## Required work
All of the data needs to be printed again, exactly as written.

## Data excerpt
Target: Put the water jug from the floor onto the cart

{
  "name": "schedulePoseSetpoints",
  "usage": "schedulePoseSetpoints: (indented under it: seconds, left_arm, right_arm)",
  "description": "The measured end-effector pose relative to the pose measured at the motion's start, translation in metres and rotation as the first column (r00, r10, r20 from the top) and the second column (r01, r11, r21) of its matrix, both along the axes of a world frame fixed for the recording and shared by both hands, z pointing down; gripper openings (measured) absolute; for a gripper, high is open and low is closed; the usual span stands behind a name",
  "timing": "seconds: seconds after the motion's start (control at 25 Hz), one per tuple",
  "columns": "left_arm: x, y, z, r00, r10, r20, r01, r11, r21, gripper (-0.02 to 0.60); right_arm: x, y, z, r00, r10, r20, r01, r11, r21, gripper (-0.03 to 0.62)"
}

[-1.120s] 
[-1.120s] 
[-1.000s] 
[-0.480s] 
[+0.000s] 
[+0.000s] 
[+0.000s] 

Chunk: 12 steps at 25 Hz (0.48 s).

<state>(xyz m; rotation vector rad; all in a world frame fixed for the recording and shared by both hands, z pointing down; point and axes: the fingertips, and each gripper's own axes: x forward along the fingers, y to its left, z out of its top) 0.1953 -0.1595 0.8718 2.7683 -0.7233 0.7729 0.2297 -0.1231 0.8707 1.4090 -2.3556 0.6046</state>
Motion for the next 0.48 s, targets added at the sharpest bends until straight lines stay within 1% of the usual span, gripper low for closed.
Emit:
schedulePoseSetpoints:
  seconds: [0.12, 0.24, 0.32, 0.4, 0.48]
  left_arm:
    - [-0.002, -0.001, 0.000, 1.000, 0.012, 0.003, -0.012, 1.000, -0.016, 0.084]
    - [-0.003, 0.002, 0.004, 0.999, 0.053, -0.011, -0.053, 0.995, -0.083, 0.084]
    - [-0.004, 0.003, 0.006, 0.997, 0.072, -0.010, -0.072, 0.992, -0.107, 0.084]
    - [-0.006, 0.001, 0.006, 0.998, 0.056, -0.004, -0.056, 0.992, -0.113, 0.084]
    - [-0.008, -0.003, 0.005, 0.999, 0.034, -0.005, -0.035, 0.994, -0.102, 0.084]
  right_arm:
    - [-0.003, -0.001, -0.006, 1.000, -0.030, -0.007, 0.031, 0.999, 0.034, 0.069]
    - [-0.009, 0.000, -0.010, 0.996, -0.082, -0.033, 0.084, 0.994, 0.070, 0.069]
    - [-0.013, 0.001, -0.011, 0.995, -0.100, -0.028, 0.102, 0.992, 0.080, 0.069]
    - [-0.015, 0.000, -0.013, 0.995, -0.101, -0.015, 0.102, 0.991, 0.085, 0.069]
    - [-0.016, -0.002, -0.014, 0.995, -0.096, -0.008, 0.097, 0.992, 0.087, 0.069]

## Expected answer
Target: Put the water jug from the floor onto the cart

{
  "name": "schedulePoseSetpoints",
  "usage": "schedulePoseSetpoints: (indented under it: seconds, left_arm, right_arm)",
  "description": "The measured end-effector pose relative to the pose measured at the motion's start, translation in metres and rotation as the first column (r00, r10, r20 from the top) and the second column (r01, r11, r21) of its matrix, both along the axes of a world frame fixed for the recording and shared by both hands, z pointing down; gripper openings (measured) absolute; for a gripper, high is open and low is closed; the usual span stands behind a name",
  "timing": "seconds: seconds after the motion's start (control at 25 Hz), one per tuple",
  "columns": "left_arm: x, y, z, r00, r10, r20, r01, r11, r21, gripper (-0.02 to 0.60); right_arm: x, y, z, r00, r10, r20, r01, r11, r21, gripper (-0.03 to 0.62)"
}

[-1.120s] 
[-1.120s] 
[-1.000s] 
[-0.480s] 
[+0.000s] 
[+0.000s] 
[+0.000s] 

Chunk: 12 steps at 25 Hz (0.48 s).

<state>(xyz m; rotation vector rad; all in a world frame fixed for the recording and shared by both hands, z pointing down; point and axes: the fingertips, and each gripper's own axes: x forward along the fingers, y to its left, z out of its top) 0.1953 -0.1595 0.8718 2.7683 -0.7233 0.7729 0.2297 -0.1231 0.8707 1.4090 -2.3556 0.6046</state>
Motion for the next 0.48 s, targets added at the sharpest bends until straight lines stay within 1% of the usual span, gripper low for closed.
Emit:
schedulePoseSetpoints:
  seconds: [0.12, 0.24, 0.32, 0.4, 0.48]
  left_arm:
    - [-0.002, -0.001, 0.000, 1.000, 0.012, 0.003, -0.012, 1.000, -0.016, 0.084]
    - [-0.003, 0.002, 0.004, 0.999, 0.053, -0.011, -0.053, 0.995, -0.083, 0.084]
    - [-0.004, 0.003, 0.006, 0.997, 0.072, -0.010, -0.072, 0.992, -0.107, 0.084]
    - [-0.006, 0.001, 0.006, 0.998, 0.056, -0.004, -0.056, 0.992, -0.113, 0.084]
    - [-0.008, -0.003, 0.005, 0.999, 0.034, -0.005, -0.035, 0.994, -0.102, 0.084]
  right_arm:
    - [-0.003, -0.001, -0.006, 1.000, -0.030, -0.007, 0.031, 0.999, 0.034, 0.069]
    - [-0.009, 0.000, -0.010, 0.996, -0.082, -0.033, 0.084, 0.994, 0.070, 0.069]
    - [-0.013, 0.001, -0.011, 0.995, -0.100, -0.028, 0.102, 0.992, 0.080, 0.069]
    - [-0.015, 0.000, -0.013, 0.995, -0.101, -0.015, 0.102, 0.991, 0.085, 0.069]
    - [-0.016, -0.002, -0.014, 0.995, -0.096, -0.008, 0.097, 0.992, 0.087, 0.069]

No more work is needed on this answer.